The results of a comparison of analysis methods show that the use of the target specific PCR efficiency values leads to less variable results and thus to more powerful qPCR assays. The strength of amplification curve analysis will be illustrated with data sets in which target concentration and primer concentration were varied to study the effect on amplification efficiency and occurrence of PCR artefacts. Because large scale qPCR analyses are often not be restricted to 1 plate, the removal of such between-plate variation will be addressed. The implementation of between-plate correction, Factor-qPCR, completes the analysis pipeline from raw data through LinRegPCR into normalization and statistics using qbase-plus.
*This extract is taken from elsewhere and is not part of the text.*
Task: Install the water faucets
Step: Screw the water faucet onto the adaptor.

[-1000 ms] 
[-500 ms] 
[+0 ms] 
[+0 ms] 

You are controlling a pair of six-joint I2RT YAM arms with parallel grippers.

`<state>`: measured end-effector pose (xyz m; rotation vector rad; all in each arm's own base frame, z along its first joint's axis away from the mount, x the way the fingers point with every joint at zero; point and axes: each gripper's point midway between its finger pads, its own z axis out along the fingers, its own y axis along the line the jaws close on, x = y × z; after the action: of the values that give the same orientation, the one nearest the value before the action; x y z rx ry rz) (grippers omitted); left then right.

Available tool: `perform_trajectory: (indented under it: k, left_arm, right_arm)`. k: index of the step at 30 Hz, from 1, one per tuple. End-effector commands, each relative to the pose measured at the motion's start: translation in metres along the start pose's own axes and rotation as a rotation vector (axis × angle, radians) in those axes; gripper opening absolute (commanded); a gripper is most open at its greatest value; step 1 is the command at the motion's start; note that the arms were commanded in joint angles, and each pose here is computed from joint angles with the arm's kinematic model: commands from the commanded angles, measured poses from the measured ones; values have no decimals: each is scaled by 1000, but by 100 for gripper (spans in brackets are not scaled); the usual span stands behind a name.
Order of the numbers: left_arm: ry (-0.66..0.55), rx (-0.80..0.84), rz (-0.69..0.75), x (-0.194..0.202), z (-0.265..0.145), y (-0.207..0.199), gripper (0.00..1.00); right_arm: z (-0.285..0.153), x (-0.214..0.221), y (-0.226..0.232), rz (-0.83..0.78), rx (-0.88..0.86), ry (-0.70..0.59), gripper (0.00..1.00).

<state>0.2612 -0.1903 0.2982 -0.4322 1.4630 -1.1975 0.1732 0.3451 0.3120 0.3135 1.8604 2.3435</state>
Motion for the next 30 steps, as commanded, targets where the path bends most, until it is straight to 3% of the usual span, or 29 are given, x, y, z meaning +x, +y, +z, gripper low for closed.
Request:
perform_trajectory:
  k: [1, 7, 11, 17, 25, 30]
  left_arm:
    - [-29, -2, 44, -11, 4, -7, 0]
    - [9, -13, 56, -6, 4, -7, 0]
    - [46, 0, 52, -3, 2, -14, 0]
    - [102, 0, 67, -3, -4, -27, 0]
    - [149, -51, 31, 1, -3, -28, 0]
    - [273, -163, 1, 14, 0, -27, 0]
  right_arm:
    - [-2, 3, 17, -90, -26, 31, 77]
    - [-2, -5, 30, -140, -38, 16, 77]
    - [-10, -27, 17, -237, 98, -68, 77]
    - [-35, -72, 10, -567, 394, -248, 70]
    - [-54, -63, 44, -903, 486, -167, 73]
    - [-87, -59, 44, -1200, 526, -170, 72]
Jan M Ruijter trained as a medical biologist and worked in endocrinology, neurobiology, ophthalmology and embryology. He is currently appointed as principle investigator in the department of Anatomy, Embryology & Physiology (Academic Medical Centre, Amsterdam, the Netherlands) where he is heading a research group studying the relation between gene expression and the development of the heart with molecular, image analysis and 3D-reconstruction techniques. The statistical analysis of research data resulted in the development of the LinRegPCR, a program for the analysis quantitative PCR data based on PCR efficiency values derived from amplification curves, and Factor-qPCR, a program to remove between-plate variation in multi-plate qPCR experiments.